Marsha suggests trading Robin, Gordon, and O’Hara for access to the Batcave. The problem, which you wouldn’t think would be quite this insurmountable, is that Batman swore a sacred vow never to bring a stranger into the Batcave. Except for Jill St. John. And Francine York. And Sherry Jackson on Commissioner Gordon’s lap. And “Commodore Schmidlapp” with five dehydrated henchmen, although, in fairness, the Caped Crusader didn’t actually know those five were there.

So Batman mentions a vow, and the Queen of Diamonds pounces on it. He couldn’t possibly refuse her access to the Batcave if she isn’t a stranger, and who could be less of a stranger than Batman’s bride? And so Batman accepts in order to save Robin. The episode ends just as our hero is about to sadly say “I do.” I think they got the idea for the cliffhanger first and worked backward.
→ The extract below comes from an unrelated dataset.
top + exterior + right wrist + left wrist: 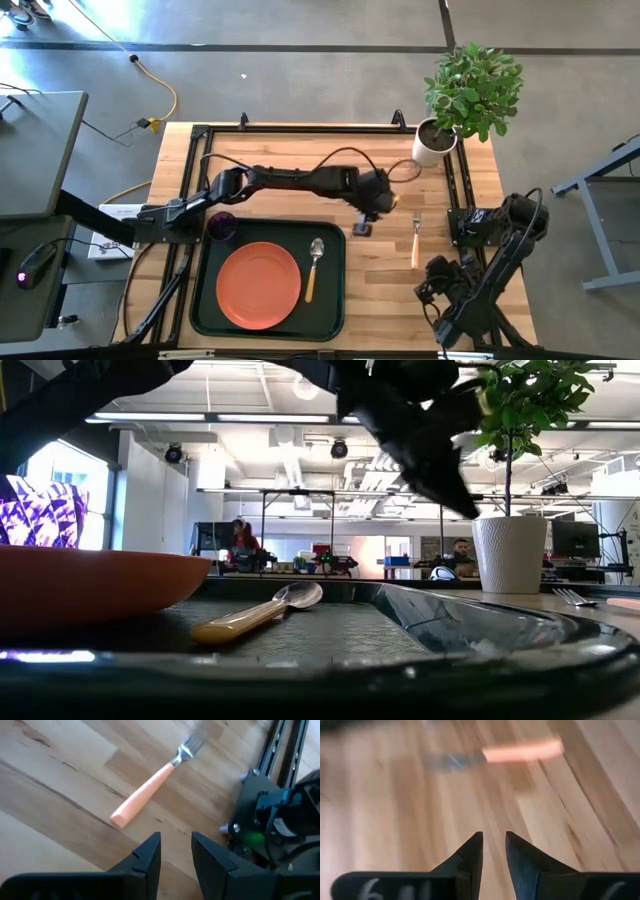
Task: Pick and place plate/cup/fork/spoon on tray
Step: Put the light orange fork on the black serving tray to the right of the yellow spoon
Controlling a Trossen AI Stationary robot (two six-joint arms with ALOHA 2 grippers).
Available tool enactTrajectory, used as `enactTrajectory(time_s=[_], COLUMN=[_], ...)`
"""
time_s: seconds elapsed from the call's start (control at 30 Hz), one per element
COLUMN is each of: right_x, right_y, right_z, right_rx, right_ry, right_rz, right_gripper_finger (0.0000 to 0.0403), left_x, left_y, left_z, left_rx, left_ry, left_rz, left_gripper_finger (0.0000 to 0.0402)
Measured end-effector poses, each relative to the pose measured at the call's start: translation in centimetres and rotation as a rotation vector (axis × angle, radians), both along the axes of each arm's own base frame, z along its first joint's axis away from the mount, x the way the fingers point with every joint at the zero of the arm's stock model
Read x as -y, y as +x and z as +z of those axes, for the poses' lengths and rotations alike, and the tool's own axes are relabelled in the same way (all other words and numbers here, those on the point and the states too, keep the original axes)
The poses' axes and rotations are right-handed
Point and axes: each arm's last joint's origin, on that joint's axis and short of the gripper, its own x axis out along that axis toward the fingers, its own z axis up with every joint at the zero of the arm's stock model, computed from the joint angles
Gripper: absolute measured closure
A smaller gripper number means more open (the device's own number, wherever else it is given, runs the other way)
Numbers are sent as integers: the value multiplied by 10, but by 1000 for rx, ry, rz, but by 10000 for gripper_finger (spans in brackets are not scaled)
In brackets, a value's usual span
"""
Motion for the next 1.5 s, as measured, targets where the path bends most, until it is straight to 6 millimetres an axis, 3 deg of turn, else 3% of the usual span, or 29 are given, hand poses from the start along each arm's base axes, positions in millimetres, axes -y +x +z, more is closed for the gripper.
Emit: enactTrajectory(time_s=[0.23, 0.6, 0.77, 1.0, 1.17, 1.33, 1.43, 1.5], right_x=[-1, 4, 2, 6, 24, 49, 61, 68], right_y=[-6, -10, -14, -11, -17, -29, -33, -35], right_z=[-25, -44, -47, -46, -58, -83, -93, -94], right_rx=[-1, 58, 47, 50, -38, -34, 45, 71], right_ry=[96, 123, 141, 108, 36, 1, 47, 52], right_rz=[-35, -86, -84, -90, -146, -122, -86, -79], right_gripper_finger=[304, 304, 304, 304, 308, 352, 392, 395], left_x=[-10, -16, -20, -33, -33, -21, -13, -9], left_y=[28, 61, 66, 64, 64, 62, 58, 56], left_z=[7, -75, -94, -99, -98, -94, -80, -70], left_rx=[337, 548, 590, 555, 558, 500, 438, 428], left_ry=[-11, -32, -15, -91, -113, -119, -28, 27], left_rz=[47, 130, 197, 294, 265, 233, 210, 206], left_gripper_finger=[329, 246, 229, 227, 227, 229, 238, 245])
The Queen of Diamonds is played by Carolyn Jones, the first of a trio of Addams Family actors to appear in this series. According to The Official Batman Batbook – and more on it in the next entry – Zsa Zsa Gabor was originally announced in the role, but for some reason that actress couldn’t make the filming dates. The diamond-obsessed character of Marsha seems an obvious fit for Gabor, but she’d make her way to the show as a Batvillain in the next season.
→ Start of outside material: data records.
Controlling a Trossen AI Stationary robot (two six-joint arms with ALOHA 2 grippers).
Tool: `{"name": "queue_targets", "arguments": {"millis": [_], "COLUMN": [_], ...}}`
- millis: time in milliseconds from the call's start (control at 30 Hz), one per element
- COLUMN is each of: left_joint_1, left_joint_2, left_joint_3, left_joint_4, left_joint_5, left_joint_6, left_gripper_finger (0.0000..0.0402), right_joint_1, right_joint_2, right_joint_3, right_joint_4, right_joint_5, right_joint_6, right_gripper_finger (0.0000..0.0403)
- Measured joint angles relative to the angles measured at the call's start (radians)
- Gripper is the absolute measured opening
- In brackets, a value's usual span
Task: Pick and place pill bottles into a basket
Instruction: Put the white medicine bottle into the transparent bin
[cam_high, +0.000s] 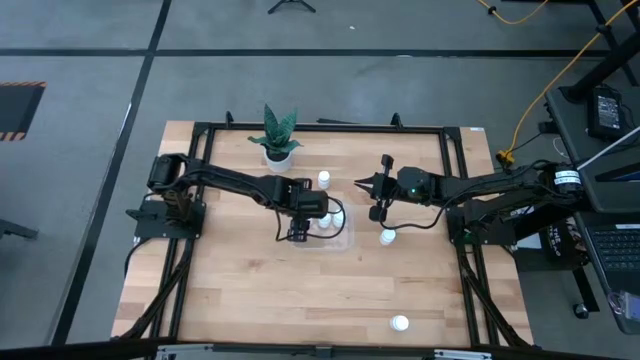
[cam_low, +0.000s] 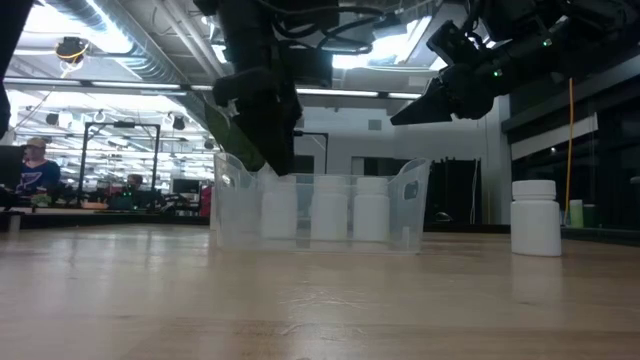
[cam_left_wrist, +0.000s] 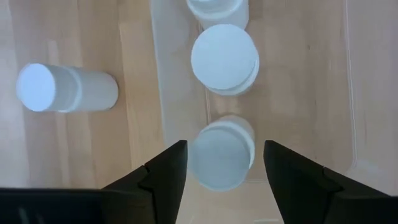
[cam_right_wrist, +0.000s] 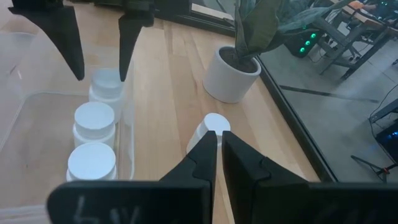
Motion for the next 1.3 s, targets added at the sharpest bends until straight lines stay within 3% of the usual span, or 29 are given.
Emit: {"name": "queue_targets", "arguments": {"millis": [167,333,700,1300], "left_joint_1": [-0.031,-0.073,-0.116,0.059], "left_joint_2": [-0.024,-0.064,-0.152,-0.172], "left_joint_3": [0.09,0.162,0.165,0.122], "left_joint_4": [-0.083,-0.057,-0.065,0.045], "left_joint_5": [-0.005,-0.024,-0.074,-0.072], "left_joint_6": [0.001,0.051,0.063,0.081], "left_gripper_finger": [0.0202,0.0201,0.0198,0.0198], "right_joint_1": [0.0,0.0,0.0,0.0], "right_joint_2": [0.0,0.0,0.0,0.0], "right_joint_3": [0.0,0.0,0.0,0.0], "right_joint_4": [-0.002,-0.011,-0.014,-0.015], "right_joint_5": [0.0,0.0,0.0,0.0], "right_joint_6": [0.0,0.0,0.0,0.0], "right_gripper_finger": [0.003,0.003,0.003,0.003]}}
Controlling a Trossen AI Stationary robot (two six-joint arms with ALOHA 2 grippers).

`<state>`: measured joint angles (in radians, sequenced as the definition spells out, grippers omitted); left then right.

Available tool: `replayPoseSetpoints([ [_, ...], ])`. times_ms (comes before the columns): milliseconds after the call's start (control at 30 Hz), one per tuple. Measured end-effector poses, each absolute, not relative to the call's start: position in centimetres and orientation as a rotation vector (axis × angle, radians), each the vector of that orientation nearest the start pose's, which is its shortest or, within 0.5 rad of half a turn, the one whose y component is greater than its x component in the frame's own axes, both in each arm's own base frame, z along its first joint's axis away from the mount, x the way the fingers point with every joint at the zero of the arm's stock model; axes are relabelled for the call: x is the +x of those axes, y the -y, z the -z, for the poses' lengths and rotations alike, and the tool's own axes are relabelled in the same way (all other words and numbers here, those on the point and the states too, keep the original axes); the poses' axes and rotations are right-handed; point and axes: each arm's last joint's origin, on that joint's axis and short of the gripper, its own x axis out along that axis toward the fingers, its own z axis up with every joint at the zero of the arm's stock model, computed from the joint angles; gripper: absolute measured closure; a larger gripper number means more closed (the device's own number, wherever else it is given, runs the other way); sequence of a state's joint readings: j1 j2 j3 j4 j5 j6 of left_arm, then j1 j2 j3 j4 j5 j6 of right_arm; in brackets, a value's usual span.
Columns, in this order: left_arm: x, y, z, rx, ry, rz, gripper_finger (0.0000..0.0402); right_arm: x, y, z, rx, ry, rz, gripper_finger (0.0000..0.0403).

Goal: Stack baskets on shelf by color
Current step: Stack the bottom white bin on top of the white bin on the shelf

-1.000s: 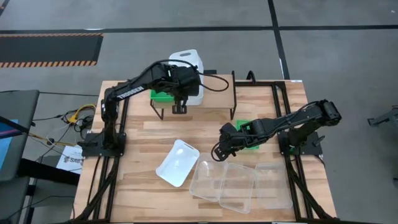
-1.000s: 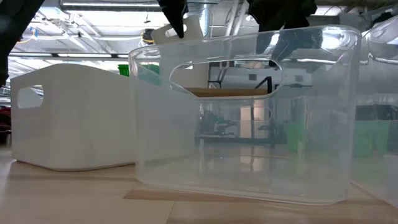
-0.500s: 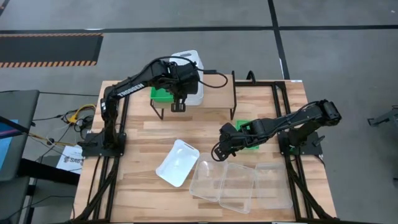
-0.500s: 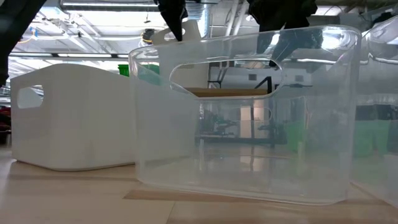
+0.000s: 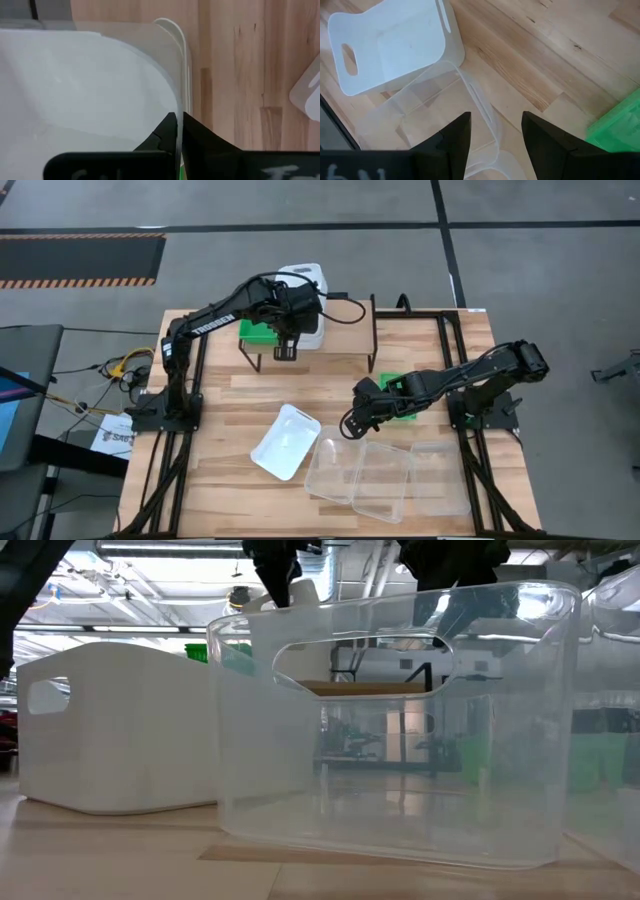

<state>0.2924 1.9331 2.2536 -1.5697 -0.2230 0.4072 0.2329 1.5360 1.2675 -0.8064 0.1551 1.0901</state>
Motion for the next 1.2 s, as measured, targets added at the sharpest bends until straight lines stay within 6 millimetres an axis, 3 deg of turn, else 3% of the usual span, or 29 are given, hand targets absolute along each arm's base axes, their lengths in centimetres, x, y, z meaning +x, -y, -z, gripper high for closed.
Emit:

But speaking of The Addams Family, isn’t it strange the way that child-friendly dramas and action shows from the 1960s and 1970s used to depict marriage as a terrible trap? I never watched the police series CHiPs, but I remember two family friends, about when I was nine years old, coming over with their parents one evening for the grownups to play pinochle or whatever, and the kids absolutely desperate to see the second episode of a two-part episode of that show. Apparently Ponch and Jon were going to get married – not to each other, but I imagine that there’s fanfic for that – and they were horrified that the show was going to end. Being good hosts, my parents let them watch that on the color TV in the den, while my brother and I watched our show (probably Wonder Woman) on the portable black and white set.

Another example: you remember why all the fun in The Avengers ended. It’s because Mrs. Peel’s husband finally showed up. But it was just the dramas and adventure shows that portrayed marriage as a dead end, destroying all the good times. Comedies like The Addams Family, The Munsters, and before them, The Dick Van Dyke Show, made marriage seem completely awesome. And they were right. What’s up with that?